Having found the line that holds "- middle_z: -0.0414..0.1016", give that line and all lines after it again, word for word, through the end of the data below.

================================

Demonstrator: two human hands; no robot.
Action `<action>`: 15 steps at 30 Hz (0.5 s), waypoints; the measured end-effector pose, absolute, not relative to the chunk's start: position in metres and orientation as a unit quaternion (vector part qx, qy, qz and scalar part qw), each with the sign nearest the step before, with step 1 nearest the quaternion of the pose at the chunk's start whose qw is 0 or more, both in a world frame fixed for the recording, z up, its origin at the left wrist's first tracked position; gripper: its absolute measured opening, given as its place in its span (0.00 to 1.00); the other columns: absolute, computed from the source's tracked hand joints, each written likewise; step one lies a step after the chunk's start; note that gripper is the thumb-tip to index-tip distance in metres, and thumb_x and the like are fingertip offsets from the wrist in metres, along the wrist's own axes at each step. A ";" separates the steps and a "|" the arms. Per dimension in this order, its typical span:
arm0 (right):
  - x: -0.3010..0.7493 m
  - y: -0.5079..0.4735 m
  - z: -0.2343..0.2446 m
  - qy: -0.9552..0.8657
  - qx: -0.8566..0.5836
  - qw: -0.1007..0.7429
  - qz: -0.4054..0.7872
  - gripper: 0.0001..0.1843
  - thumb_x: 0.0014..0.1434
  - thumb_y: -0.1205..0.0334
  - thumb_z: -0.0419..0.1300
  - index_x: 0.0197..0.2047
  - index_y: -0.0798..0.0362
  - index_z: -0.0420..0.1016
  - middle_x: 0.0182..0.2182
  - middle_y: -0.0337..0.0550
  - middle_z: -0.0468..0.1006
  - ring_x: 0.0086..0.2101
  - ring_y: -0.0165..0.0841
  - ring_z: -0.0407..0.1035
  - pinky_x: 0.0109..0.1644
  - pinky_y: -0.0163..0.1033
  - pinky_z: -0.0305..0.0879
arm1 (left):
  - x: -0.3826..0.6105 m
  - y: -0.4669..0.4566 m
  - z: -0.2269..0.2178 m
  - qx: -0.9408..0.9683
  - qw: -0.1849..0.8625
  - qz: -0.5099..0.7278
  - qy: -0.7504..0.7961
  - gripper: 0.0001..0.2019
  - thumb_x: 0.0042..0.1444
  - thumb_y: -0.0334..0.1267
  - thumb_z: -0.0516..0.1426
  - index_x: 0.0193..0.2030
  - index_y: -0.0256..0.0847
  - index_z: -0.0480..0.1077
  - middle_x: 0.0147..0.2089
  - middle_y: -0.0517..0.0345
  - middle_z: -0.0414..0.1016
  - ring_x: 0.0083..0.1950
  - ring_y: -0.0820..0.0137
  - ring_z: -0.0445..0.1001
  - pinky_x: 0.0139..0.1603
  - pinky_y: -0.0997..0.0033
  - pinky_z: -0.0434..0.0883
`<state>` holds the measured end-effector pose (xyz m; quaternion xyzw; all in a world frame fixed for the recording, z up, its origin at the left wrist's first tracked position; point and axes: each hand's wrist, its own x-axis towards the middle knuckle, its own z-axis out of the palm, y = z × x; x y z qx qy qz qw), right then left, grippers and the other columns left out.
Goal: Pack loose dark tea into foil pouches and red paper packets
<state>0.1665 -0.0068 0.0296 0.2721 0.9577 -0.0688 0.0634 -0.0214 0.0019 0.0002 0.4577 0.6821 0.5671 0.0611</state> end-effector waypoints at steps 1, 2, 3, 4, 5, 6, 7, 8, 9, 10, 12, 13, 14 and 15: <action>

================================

RESPONSE TO THIS EXERCISE:
  - middle_z: -0.0414..0.1016
  - ring_x: 0.0083..0.1950
  - ring_y: -0.0820..0.0137
  - ring_z: -0.0445..0.1001
  - pinky_x: 0.0139..0.1603
  - pinky_y: -0.0997..0.0033
  - pinky_z: -0.0434..0.0883
`<state>` holds the measured end-effector pose (xyz m; quaternion xyzw; all in a world frame fixed for the recording, z up, its origin at the left wrist's first tracked position; point and axes: each hand's wrist, its own x-axis towards the middle knuckle, its own z-axis out of the palm, y = z × x; x y z qx qy qz qw), right then left, grippers and the other columns left out.
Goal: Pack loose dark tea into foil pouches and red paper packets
<state>0.1665 -0.0068 0.0296 0.2721 0.9577 -0.0688 0.0634 -0.0214 0.0019 0.0002 0.4577 0.6821 0.5671 0.0611</state> end-effector waypoints at steps 1, 2, 3, 4, 5, 6, 7, 8, 9, 10, 12, 13, 14 and 15: <action>

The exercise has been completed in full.